Assigned task:
A verbatim transcript of the data that follows, free of images, is the expected result.

++++++++

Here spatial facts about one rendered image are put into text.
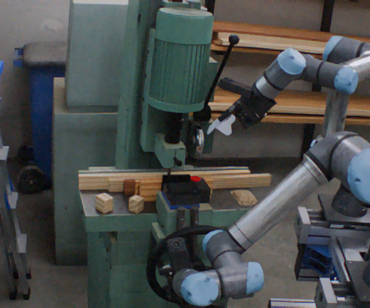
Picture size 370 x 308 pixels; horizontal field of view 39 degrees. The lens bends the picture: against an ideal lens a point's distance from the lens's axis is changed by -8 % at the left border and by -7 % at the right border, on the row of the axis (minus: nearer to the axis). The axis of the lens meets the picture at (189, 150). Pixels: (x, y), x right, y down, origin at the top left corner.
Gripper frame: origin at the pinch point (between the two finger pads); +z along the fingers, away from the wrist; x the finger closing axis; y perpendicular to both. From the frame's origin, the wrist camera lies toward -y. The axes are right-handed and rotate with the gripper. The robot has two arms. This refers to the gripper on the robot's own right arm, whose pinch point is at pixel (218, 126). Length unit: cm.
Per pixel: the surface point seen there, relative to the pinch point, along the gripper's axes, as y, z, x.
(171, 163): -1.8, 20.0, -3.8
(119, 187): -6.7, 35.9, -13.3
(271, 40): -59, 51, 204
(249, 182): 17.4, 18.8, 22.1
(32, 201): -69, 193, 70
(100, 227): 2.1, 37.1, -29.7
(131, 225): 7.0, 33.0, -22.2
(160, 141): -9.9, 20.0, -1.5
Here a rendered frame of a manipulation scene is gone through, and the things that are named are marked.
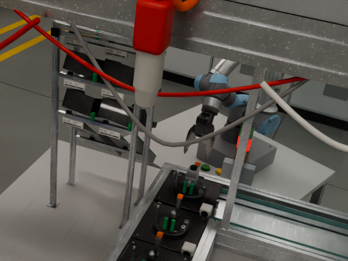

++++++++

Reply:
Here spatial facts about one rendered image are put into text.
Picture size 370 x 308 pixels; horizontal field of view 39 degrees. The lens bends the picture: against an ideal lens a point's distance from the lens's axis is changed by -8 % at the left border and by -7 % at the right border, on the row of the axis (minus: nearer to the axis). The axis of the lens meets the picture at (189, 150). Pixels: (x, y), x right, y down, origin at the top left corner.
Gripper frame: origin at the pinch point (between the two finger pads); +z along the fingers, away from the wrist; x the finger closing axis; y perpendicular to both. From the frame's origin, the wrist camera lies toward -y. The axes are right-handed and rotate with the gripper. The robot has two arms. This refers to the gripper on the robot's own right arm, whose pinch point is at pixel (218, 126). Length unit: cm.
Per pixel: the surface point seen there, relative to the pinch point, along the gripper's axes, as y, z, x.
(171, 163): -1.8, 20.0, -3.8
(119, 187): -6.7, 35.9, -13.3
(271, 40): -59, 51, 204
(249, 182): 17.4, 18.8, 22.1
(32, 201): -69, 193, 70
(100, 227): 2.1, 37.1, -29.7
(131, 225): 7.0, 33.0, -22.2
(160, 141): -9.9, 20.0, -1.5
Here a rendered frame of a manipulation scene is gone through, and the things that are named are marked.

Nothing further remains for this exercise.